- EXERCISE DIRECTIONS
The copy you print must match the listing exactly, with its pictures removed.

- THE DATA
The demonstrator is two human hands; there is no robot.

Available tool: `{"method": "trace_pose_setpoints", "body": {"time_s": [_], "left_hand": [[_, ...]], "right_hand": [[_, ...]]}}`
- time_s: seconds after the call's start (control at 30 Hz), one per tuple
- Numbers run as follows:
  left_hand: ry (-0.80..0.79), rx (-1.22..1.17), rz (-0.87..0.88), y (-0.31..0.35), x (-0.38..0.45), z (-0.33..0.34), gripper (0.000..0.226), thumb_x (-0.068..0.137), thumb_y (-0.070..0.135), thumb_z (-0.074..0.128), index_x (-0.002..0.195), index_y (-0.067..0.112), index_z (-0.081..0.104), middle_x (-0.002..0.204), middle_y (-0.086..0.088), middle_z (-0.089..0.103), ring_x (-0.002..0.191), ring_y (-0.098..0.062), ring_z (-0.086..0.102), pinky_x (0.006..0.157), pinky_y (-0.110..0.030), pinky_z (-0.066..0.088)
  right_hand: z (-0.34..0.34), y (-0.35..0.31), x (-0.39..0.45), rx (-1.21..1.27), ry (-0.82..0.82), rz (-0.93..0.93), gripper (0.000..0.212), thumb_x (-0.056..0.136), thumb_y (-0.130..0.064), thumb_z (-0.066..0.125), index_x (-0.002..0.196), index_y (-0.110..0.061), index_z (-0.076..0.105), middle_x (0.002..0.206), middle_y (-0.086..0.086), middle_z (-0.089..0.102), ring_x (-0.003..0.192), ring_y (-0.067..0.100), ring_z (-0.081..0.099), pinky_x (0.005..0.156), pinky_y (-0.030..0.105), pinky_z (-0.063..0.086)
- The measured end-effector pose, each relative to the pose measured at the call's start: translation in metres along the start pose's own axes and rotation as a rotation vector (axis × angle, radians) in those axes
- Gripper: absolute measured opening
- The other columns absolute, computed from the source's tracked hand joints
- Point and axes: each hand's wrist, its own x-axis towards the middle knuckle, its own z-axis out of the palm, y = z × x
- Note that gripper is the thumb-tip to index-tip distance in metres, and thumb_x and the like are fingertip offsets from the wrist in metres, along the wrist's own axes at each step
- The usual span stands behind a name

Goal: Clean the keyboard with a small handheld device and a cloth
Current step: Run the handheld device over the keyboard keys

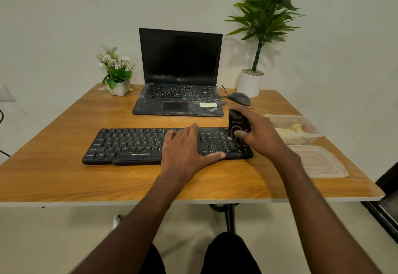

- ANSWER AREA
The demonstrator is two human hands; there is no robot.

Available tool: `{"method": "trace_pose_setpoints", "body": {"time_s": [_], "left_hand": [[_, ...]], "right_hand": [[_, ...]]}}`
- time_s: seconds after the call's start (control at 30 Hz), one per tuple
- Numbers run as follows:
  left_hand: ry (-0.80..0.79), rx (-1.22..1.17), rz (-0.87..0.88), y (-0.31..0.35), x (-0.38..0.45), z (-0.33..0.34), gripper (0.000..0.226), thumb_x (-0.068..0.137), thumb_y (-0.070..0.135), thumb_z (-0.074..0.128), index_x (-0.002..0.195), index_y (-0.067..0.112), index_z (-0.081..0.104), middle_x (-0.002..0.204), middle_y (-0.086..0.088), middle_z (-0.089..0.103), ring_x (-0.002..0.191), ring_y (-0.098..0.062), ring_z (-0.086..0.102), pinky_x (0.006..0.157), pinky_y (-0.110..0.030), pinky_z (-0.066..0.088)
  right_hand: z (-0.34..0.34), y (-0.35..0.31), x (-0.39..0.45), rx (-1.21..1.27), ry (-0.82..0.82), rz (-0.93..0.93), gripper (0.000..0.212), thumb_x (-0.056..0.136), thumb_y (-0.130..0.064), thumb_z (-0.066..0.125), index_x (-0.002..0.196), index_y (-0.110..0.061), index_z (-0.076..0.105), middle_x (0.002..0.206), middle_y (-0.086..0.086), middle_z (-0.089..0.102), ring_x (-0.003..0.192), ring_y (-0.067..0.100), ring_z (-0.081..0.099), pinky_x (0.005..0.156), pinky_y (-0.030..0.105), pinky_z (-0.063..0.086)
- The measured end-effector pose, each relative to the pose measured at the call's start: translation in metres along the start pose's own axes and rotation as a rotation vector (axis × angle, radians) in those axes
- Gripper: absolute measured opening
- The other columns absolute, computed from the source's tracked hand joints
- Point and axes: each hand's wrist, its own x-axis towards the middle knuckle, its own z-axis out of the palm, y = z × x
- Note that gripper is the thumb-tip to index-tip distance in metres, and thumb_x and the like are fingertip offsets from the wrist in metres, along the wrist's own axes at each step
- The usual span stands behind a name

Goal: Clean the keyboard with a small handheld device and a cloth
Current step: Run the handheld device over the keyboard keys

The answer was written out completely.